On 02.12.2011, at 12:02, Daniel Zohar wrote:

> Hi guys,
> 
> ...
> I just ran the fix I proposed earlier and I got great results! The query
> time was reduced to about a third for the 'heavy users'. Before it was 1-5
> secs and now it's 0.5-1.5. The best part is that the accuracy level should
> remain exactly the same.

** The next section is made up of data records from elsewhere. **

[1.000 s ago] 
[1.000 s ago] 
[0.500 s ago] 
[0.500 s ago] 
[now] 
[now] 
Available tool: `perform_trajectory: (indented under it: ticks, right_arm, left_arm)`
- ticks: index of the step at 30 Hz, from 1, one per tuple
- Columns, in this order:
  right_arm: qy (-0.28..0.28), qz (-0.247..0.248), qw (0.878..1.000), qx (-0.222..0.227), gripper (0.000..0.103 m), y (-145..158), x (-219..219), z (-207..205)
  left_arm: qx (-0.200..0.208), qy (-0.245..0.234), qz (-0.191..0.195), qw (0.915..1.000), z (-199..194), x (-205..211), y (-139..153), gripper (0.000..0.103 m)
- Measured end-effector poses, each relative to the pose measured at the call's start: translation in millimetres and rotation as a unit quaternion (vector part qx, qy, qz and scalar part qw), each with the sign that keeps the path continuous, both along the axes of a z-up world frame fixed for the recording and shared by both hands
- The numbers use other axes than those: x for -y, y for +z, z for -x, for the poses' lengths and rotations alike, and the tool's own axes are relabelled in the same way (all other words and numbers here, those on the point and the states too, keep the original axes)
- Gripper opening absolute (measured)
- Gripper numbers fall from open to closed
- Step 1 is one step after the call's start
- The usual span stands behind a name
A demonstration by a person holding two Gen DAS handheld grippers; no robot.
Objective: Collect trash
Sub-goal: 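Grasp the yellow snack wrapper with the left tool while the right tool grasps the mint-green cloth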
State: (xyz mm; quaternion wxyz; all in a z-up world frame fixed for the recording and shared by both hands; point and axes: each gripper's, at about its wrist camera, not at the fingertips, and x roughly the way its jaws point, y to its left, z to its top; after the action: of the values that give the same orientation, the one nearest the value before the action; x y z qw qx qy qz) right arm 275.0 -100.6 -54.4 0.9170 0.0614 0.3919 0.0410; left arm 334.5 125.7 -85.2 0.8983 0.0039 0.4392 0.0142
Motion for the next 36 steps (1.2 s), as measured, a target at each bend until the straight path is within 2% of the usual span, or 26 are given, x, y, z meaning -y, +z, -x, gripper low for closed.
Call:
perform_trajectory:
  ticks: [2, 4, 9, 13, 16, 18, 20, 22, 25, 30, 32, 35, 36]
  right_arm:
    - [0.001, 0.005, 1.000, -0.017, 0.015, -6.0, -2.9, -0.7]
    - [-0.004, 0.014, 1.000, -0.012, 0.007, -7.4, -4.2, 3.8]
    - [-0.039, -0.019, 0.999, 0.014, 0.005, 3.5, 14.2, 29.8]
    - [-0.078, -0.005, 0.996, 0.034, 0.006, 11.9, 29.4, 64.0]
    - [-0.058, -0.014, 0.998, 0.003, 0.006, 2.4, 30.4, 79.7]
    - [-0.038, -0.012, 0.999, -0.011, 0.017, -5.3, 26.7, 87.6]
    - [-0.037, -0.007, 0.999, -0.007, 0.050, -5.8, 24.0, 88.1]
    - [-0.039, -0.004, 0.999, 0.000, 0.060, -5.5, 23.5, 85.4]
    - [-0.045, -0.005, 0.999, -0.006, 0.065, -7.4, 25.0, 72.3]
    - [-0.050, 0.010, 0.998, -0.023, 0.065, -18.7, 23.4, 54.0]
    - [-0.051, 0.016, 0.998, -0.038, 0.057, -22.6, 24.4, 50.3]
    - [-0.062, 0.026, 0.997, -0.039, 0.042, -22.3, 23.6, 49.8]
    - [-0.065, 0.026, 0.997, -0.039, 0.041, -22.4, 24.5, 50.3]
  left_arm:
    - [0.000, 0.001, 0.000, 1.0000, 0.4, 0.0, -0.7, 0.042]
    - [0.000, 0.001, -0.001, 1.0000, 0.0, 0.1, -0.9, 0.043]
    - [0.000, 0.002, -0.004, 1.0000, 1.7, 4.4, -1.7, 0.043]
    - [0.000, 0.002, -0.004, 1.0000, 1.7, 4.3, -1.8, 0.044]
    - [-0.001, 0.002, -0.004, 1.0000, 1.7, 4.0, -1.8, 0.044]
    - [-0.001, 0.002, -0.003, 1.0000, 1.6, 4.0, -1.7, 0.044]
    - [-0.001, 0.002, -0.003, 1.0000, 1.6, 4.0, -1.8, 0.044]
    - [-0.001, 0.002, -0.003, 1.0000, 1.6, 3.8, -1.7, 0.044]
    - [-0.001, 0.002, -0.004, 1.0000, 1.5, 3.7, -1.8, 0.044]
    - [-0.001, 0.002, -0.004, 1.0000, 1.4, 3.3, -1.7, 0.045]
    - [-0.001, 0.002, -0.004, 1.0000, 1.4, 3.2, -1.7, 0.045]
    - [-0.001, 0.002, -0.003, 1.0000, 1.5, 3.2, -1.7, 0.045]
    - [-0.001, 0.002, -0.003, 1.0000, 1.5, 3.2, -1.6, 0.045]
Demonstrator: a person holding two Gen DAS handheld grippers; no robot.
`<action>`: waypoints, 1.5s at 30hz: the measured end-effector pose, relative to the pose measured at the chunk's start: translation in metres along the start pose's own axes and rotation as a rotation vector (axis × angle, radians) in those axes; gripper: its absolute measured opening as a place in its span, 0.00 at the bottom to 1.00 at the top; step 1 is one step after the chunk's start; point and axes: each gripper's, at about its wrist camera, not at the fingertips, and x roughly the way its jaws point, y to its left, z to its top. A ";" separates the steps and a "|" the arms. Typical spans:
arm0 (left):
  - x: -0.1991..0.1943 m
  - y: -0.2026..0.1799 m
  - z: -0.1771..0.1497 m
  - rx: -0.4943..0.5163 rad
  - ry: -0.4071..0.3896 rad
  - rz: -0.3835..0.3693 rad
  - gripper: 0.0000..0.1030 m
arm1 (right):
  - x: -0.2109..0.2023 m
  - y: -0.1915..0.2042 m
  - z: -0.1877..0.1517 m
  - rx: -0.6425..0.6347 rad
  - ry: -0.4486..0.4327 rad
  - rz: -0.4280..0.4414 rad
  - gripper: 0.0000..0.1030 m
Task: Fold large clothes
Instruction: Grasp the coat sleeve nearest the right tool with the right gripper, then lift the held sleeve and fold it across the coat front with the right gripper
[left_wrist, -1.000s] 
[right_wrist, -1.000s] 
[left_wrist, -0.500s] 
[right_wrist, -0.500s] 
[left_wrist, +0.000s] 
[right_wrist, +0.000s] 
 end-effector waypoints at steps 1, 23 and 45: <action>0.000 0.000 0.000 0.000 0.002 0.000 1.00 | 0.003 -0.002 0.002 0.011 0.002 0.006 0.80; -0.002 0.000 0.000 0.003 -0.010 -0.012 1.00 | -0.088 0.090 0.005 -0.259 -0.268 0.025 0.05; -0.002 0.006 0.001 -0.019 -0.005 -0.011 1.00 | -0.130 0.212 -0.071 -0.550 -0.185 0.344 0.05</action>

I also believe it should reduce memory
> consumption, as the GenericBooleanPrefDataModel.preferenceForItems gets
> significantly smaller (in my case at least).

It would be great if you could measure your run time performance and your accuracy with the
provided Mahout tools.

In your case because you only have boolean feedback precision and recall would make sense.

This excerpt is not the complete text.